I'm not even trying to claim that was correct. And I did send a fixup -
sorry for this. I don't intend to do this again.

Now, when this is said - If you have a minute, please educate me.
Assuming we know all the callers and that all the callers use this as

die_loudly("foobarfoo\n");
- what is the exploit mechanism?

> > +       BUG();
> > +}
> > +


> > +/**
> > + * regulator_irq_helper - register IRQ based regulator event/error
> > notifier
> > + *
> > + * @dev:               device to which lifetime the helper's
> > lifetime is
> > + *                     bound.
> > + * @d:                 IRQ helper descriptor.
> > + * @irq:               IRQ used to inform events/errors to be
> > notified.
> > + * @irq_flags:         Extra IRQ flags to be OR's with the default
> > IRQF_ONESHOT
> > + *                     when requesting the (threaded) irq.
> > + * @common_errs:       Errors which can be flagged by this IRQ for
> > all rdevs.
> > + *                     When IRQ is re-enabled these errors will be
> > cleared
> > + *                     from all associated regulators
> > + * @per_rdev_errs:     Optional error flag array describing errors
> > specific
> > + *                     for only some of the regulators. These
> > errors will be
> > + *                     or'ed with common erros. If this is given
> > the array
> > + *                     should contain rdev_amount flags. Can be
> > set to NULL
> > + *                     if there is no regulator specific error
> > flags for this
> > + *                     IRQ.
> > + * @rdev:              Array of regulators associated with this
> > IRQ.
> > + * @rdev_amount:       Amount of regulators associated wit this
> > IRQ.
> > + */
> > +void *regulator_irq_helper(struct device *dev,
> > +                           const struct regulator_irq_desc *d, int
> > irq,
> > +                           int irq_flags, int common_errs, int
> > *per_rdev_errs,
> > +                           struct regulator_dev **rdev, int
> > rdev_amount)
> > +{
> > +       struct regulator_irq *h;
> > +       int ret;
> > +
> > +       if (!rdev_amount || !d || !d->map_event || !d->name)
> > +               return ERR_PTR(-EINVAL);
> > +
> > +       if (irq <= 0) {
> > +               dev_err(dev, "No IRQ\n");
> > +               return ERR_PTR(-EINVAL);
> 
> Why shadowing error code? Negative IRQ is anything but “no IRQ”.

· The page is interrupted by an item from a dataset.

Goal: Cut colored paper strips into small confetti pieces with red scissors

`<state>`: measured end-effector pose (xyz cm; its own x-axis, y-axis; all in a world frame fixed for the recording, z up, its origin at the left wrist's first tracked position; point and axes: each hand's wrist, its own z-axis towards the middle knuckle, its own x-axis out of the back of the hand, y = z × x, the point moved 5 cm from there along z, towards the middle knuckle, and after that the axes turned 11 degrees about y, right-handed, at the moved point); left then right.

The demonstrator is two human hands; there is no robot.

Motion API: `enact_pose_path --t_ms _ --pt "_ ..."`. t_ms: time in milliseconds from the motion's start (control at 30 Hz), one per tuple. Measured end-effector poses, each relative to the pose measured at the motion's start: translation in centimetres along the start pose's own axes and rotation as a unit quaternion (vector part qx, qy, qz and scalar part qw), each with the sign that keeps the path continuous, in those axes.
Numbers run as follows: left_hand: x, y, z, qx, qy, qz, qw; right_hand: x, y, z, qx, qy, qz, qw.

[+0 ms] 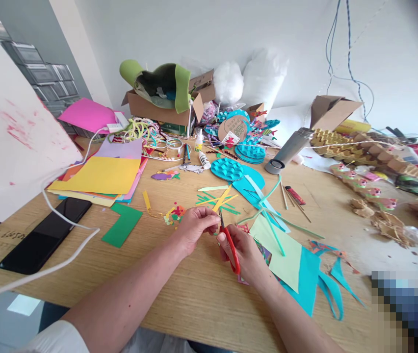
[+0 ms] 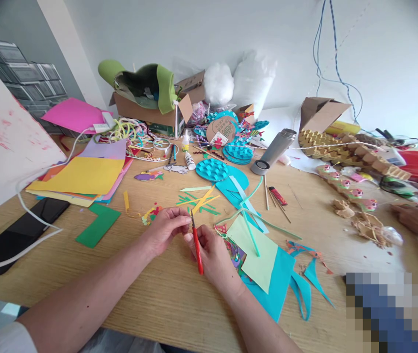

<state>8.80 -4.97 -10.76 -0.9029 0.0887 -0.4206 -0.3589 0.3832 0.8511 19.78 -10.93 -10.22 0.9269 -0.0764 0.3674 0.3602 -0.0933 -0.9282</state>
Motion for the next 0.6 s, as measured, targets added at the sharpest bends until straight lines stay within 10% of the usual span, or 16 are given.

This was a good point. The irq is passed here as parameter. From this
function's perspective the negative irq is invalid parameter - we don't
know how the caller has obtained it. Print could show the value
contained in irq though.

Now that you pointed this out I am unsure if this check is needed here.
If we check it, then I still think we should report -EINVAL for invalid
parameter. Other option is to just call the request_threaded_irq() -
log the IRQ request failure and return what request_threaded_irq()
returns. Do you think that would make sense?

> > +
> > +/**
> > + * regulator_irq_helper_cancel - drop IRQ based regulator
> > event/error notifier
> > + *
> > + * @handle:            Pointer to handle returned by a successful
> > call to
> > + *                     regulator_irq_helper(). Will be NULLed upon
> > return.
> > + *
> > + * The associated IRQ is released and work is cancelled when the
> > function
> > + * returns.
> > + */
> > +void regulator_irq_helper_cancel(void **handle)
> > +{
> > +       if (handle && *handle) {
> 
> Can handle ever be NULL here ? (Yes, I understand that you export
> this)

To tell the truth - I am not sure. I *guess* that if we allow this to
be NULL, then one *could* implement a driver for IC where IRQs are
optional, in a way that when IRQs are supported the pointer to handle
is valid, when IRQs aren't supported the pointer is NULL. (Why) do you
think we should skip the check?

>  
> > +               struct regulator_irq *h = *handle;
> > +
> > +               free_irq(h->irq, h);
> > +               if (h->desc.irq_off_ms)
> > +                       cancel_delayed_work_sync(&h->isr_work);
> > +
> > +               h = NULL;
> > +       }
> > +}
> > +EXPORT_SYMBOL_GPL(regulator_irq_helper_cancel);
> > +
> > +static void regulator_irq_helper_drop(struct device *dev, void
> > *res)
> > +{
> > +       regulator_irq_helper_cancel(res);
> > +}
> > +
> > +void *devm_regulator_irq_helper(struct device *dev,
> > +                                const struct regulator_irq_desc
> > *d, int irq,
> > +                                int irq_flags, int common_errs,
> > +                                int *per_rdev_errs,
> > +                                struct regulator_dev **rdev, int
> > rdev_amount)
> > +{
> > +       void **ptr;
> > +
> > +       ptr = devres_alloc(regulator_irq_helper_drop, sizeof(*ptr),
> > GFP_KERNEL);
> > +       if (!ptr)
> > +               return ERR_PTR(-ENOMEM);
> > +
> > +       *ptr = regulator_irq_helper(dev, d, irq, irq_flags,
> > common_errs,
> > +                                   per_rdev_errs, rdev,
> > rdev_amount);
> > +
> > +       if (IS_ERR(*ptr))
> > +               devres_free(ptr);
> > +       else
> > +               devres_add(dev, ptr);
> > +
> > +       return *ptr;
> 
> Why not to use devm_add_action{_or_reset}()?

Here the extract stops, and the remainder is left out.